Voilà dans quoi j'ai pris la fuite : un temple de saleté.
Je ne vais pas dire que je suis étonnée. Après tout, j'ai chouré un vaisseau Gek.
La carte de vol indique par un "bip" discret que mon arrivée est proche. Curieuse, je jette un œil à bâbord et ce que je vois me fais lever un sourcil : visiblement, des couillons sont venus sur Triirasefli faire de l'architecture expérimentale.
Au bord d'un lac d'algues bleues, une construction tout à fait hideuse se dresse. Ça ressemble à une grosse main d'humain, avec cinq boudins de roche pour les doigts, et un rectangle en dessous pour imiter une paume.
Dans cette dernière, une entrée se dessine, sombre et ouverte. On m'invite presque.
Je pose le petit cargo à deux pas de l'entrée, mais assez loin du lac d'algues, histoire de ne pas me faire boulotter deux bolides dans la même semaine...
J'active tous les capteurs de la combinaison. Je vais pas faire la même connerie que dans l'usine Xienne. Cette fois, je règle les détecteurs sur leur niveau maximum et j'enregistre tout. Restez sur les ondes avec Cassy, la baroudeuse qui vous fait voir de la galaxie ! Tout de suite, la visite d'une paluche géante.
De plus près, il faut avouer que ce machin en impose. Je me sens vraiment minus à côté. La porte d'entrée, toujours aussi noire et sombre, fait bien 4 mètres de haut.
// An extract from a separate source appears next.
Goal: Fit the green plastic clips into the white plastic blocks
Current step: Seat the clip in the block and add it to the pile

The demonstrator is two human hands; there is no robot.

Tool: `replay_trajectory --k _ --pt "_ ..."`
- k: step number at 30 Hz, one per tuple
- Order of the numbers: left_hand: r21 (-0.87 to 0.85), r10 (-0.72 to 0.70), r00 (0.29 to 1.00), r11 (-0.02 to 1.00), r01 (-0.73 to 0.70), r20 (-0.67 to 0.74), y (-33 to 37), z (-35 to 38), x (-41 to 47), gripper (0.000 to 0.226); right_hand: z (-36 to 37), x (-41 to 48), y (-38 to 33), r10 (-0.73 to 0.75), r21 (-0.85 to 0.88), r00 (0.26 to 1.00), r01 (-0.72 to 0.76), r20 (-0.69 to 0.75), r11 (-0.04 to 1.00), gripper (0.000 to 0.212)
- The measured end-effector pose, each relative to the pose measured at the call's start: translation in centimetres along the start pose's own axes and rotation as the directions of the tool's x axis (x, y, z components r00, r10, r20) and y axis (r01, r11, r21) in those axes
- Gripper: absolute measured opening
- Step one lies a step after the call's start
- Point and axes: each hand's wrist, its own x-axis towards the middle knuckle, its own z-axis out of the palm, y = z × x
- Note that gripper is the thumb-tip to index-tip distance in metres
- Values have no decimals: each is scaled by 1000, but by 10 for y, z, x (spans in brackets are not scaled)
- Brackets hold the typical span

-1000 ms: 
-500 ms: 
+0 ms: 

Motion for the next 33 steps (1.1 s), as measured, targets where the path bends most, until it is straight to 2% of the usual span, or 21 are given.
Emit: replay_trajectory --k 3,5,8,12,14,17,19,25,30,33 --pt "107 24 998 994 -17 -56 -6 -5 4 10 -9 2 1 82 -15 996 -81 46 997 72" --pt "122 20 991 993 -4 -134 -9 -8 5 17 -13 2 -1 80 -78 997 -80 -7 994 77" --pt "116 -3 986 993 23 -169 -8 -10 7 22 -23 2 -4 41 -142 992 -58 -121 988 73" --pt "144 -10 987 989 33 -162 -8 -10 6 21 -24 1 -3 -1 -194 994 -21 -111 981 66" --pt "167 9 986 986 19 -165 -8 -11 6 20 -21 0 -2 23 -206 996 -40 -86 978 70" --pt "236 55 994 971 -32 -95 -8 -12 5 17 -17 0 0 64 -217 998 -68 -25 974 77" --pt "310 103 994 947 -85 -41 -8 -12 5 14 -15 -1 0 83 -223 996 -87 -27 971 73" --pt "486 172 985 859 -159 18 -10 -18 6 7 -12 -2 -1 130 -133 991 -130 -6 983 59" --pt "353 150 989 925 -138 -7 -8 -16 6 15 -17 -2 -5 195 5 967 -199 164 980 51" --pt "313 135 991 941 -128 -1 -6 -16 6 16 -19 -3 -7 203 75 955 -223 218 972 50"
Je reconnais les veines pourpres dans le bâti. On est en présence de thorium, messieurs-dames, et de première qualité. 120 kilos creds le centigramme ; une petite fortune. Mais je refrène tout de suite mes pulsions destructrices : l'heure n'est pas au minage.
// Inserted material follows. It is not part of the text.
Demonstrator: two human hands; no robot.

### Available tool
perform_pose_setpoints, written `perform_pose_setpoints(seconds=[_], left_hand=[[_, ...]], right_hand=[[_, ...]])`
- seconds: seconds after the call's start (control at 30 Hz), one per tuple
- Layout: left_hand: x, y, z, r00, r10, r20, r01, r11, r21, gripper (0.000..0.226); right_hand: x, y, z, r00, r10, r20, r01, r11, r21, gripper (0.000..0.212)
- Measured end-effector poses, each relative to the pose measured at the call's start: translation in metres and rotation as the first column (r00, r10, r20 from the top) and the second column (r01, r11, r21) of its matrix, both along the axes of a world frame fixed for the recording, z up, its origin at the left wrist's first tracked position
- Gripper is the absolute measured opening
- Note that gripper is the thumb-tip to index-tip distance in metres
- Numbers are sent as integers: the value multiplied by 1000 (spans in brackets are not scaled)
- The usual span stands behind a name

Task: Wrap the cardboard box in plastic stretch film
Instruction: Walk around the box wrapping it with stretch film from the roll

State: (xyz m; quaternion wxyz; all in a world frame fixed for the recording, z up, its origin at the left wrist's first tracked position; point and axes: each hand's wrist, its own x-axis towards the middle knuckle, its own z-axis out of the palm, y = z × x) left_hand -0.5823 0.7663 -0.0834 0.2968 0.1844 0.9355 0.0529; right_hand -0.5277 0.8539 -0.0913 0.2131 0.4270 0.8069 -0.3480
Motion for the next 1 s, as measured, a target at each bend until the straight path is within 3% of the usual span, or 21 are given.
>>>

Je prends une grande inspiration et allume la torche sur mon canon, puissance max, avant de pénétrer là-dedans.
Entre ces murs, la température perd subitement trois degrés. Le bruit de mes pas est étouffé par un sol un peu vaseux mais heureusement, sans trace d'algues. Quelques pas dans un couloir étroit et je tombe sur un escalier de descente. Il n'y a pas d'autre option disponible, alors je m'enfonce dans les profondeurs insondables de la... MAIN.
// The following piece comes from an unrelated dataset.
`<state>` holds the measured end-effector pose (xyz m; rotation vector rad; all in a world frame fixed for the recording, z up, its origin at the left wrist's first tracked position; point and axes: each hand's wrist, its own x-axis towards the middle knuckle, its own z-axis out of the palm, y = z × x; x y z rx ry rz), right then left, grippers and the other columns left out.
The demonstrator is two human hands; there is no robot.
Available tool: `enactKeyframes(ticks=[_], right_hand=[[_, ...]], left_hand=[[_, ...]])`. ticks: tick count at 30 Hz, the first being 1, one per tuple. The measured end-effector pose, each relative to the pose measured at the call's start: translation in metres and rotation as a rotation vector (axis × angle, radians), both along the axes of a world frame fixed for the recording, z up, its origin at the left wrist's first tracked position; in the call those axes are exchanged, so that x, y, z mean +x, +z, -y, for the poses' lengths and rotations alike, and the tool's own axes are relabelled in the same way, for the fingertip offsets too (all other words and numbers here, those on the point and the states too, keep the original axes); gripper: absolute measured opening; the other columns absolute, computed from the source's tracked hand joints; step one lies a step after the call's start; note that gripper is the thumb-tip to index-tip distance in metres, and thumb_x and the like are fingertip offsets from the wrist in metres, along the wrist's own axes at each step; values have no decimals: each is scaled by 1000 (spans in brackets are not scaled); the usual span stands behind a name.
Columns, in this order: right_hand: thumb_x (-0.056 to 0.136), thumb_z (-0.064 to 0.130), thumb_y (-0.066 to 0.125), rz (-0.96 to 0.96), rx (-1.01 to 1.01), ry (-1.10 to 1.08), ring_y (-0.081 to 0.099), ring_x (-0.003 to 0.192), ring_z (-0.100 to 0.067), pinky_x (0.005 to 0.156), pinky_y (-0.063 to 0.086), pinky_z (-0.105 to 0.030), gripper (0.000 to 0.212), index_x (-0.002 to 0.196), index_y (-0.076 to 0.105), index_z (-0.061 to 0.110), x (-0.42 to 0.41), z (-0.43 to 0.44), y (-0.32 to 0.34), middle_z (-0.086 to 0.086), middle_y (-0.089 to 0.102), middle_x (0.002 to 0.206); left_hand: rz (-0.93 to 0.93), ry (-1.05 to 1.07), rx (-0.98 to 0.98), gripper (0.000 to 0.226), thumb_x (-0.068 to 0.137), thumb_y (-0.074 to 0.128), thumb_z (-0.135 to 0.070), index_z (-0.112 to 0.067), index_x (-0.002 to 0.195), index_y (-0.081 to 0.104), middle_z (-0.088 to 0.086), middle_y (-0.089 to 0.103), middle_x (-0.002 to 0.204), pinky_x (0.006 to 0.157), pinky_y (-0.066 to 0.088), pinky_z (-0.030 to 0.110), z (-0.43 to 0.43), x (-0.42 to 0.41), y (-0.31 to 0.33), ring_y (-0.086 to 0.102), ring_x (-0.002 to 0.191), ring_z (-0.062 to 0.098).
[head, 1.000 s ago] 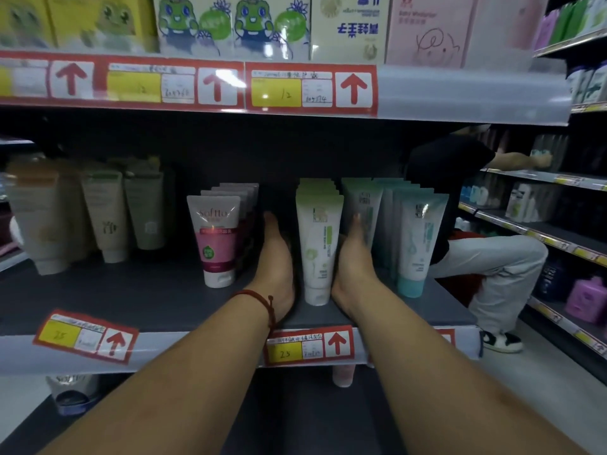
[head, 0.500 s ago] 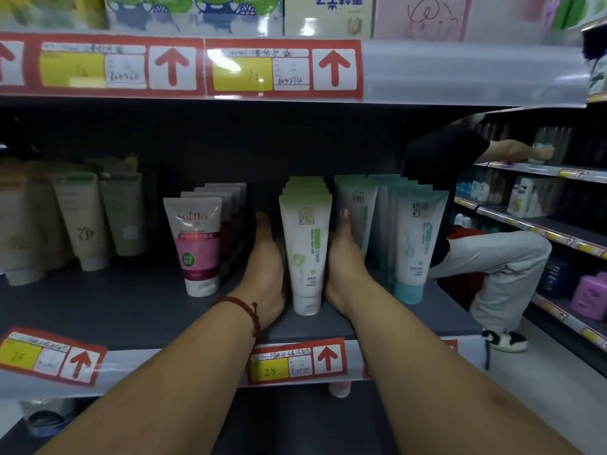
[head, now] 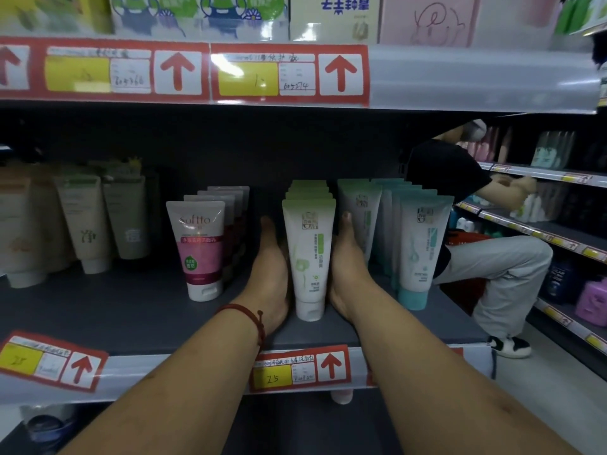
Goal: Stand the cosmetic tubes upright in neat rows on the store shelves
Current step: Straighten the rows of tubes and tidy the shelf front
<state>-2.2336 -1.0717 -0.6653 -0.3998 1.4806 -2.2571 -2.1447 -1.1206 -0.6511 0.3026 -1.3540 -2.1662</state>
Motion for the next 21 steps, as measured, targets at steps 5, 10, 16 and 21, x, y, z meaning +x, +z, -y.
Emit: enactKeyframes(ticks=[5,10,16,21], right_hand=[[87,78,34,-37,11,6,60,121,-28,109,44,-48,80,140,52,20,-6,0,1,-12,65,129],[91,74,32,-47,38,5,62,118,-28,107,45,-47,78,140,53,18,-8,0,5,-13,66,126],[92,74,27,-75,62,31,60,120,-27,109,43,-46,77,138,56,19,-8,1,7,-12,65,129],[92,74,29,-85,72,35,60,120,-28,110,42,-47,78,136,57,16,-7,1,8,-15,64,129]], left_hand=[[16,27,17,65,100,27,-65,-27,86,77,3,79,89,91,53,38,-1,0,2,75,82,17],[24,25,27,64,100,26,-66,-28,90,76,2,79,89,92,53,38,-1,0,1,76,81,16],[14,21,14,60,100,28,-64,-28,95,75,1,79,89,99,51,39,-3,1,2,73,92,18],[24,26,1,58,100,29,-64,-28,106,73,4,78,102,106,48,42,-2,1,2,72,102,21]])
Je me demande depuis quand ce truc est là. Pourquoi les algues ne l'ont pas fait fondre, comme tout le reste.
Wow !
Les marches se sont mises à rayonner sous mes bottes. Une lumière rouge, plutôt douce, tapisse maintenant le chemin, et l'escalier descend toujours. C'est vertigineux. Jusqu'où ça va, comme ça ? Je sens que je suis partie pour passer la nuit dans ce truc.***
Bon, je viens de descendre plusieurs paliers sans rien moufter, parce qu'il n'y avait franchement rien à raconter. Ça fait bien trente minutes que je suis ce putain d'escalier. Une porte, tout en bas, en tout petit, est apparue. Elle est maintenant éclairée de rouge, elle aussi. Apparemment, les architectes étaient fanas de cette couleur.
***
Trois quart d'heure plus tard, me voici de nouveau avec vous, chers auditeurs.
Avec autant d'efforts physiques, j'aurais fini sur les rotules si la gravité n'avait pas mystérieusement diminué, au fil de ma descente... Petit à petit, les constantes en oxygène et en azote se sont rapprochées de ce que je pouvais tolérer, alors j'ai enlevé mon casque pour les toutes dernières marches.
La porte de lumière rouge se trouve devant moi. Un vent glacé vient me lécher les joues, ce qui est encore plus zarbi maintenant que je suis plusieurs mètres sous la surface, mais peu importe : ce n'est plus le moment de se poser des questions. Autant profiter du spectacle.
Odeur de pierres anciennes et de sable gelé.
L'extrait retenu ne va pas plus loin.